Everything from the line containing "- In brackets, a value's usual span" through the last line of the listing below should be returned exactly, except for pictures.

---

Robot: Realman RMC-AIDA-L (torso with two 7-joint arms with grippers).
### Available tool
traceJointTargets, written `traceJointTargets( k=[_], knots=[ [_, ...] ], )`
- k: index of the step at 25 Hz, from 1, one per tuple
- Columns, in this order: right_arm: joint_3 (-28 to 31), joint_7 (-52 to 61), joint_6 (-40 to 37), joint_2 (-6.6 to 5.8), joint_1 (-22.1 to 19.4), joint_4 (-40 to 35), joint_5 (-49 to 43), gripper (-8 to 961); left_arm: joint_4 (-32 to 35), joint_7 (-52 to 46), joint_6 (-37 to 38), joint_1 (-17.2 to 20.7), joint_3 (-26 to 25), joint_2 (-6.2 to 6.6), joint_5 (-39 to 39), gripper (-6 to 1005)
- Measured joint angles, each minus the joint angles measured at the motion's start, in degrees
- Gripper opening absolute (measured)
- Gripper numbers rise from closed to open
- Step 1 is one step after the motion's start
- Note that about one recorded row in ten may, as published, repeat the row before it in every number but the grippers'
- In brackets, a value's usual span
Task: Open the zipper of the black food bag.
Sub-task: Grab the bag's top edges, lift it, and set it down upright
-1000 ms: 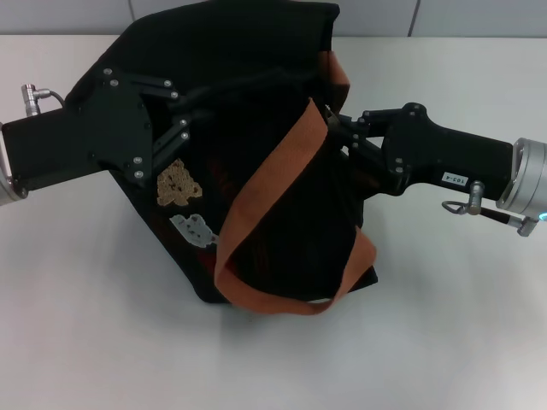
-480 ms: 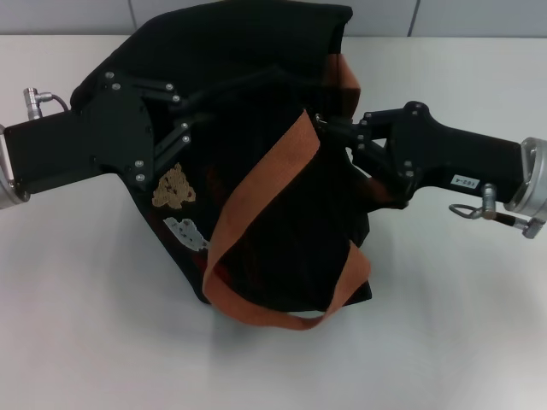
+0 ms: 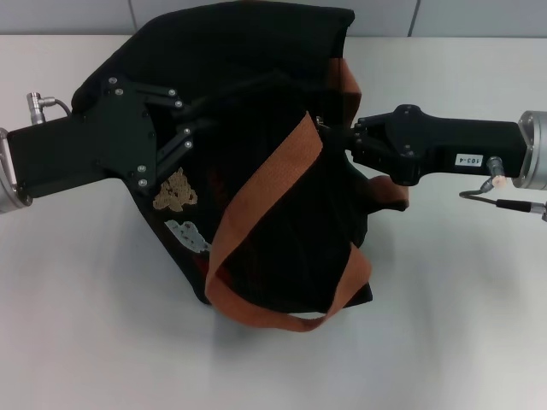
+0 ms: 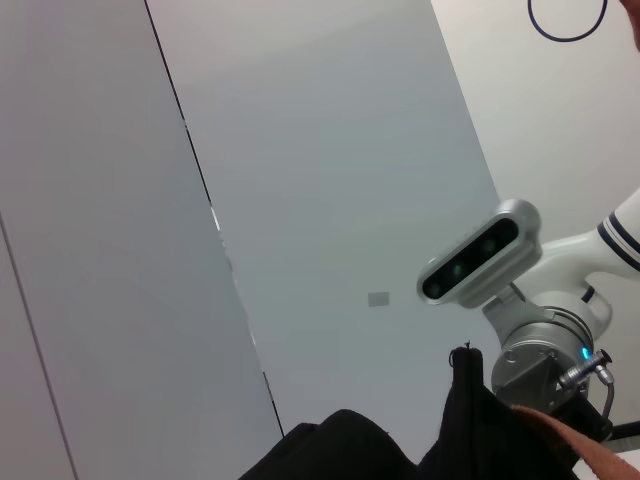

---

OUTPUT OF THE EXERCISE:
- In brackets, a value's usual span
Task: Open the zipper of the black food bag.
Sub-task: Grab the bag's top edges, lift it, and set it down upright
-1000 ms: 
-480 ms: 
+0 ms: 
+0 ms: 

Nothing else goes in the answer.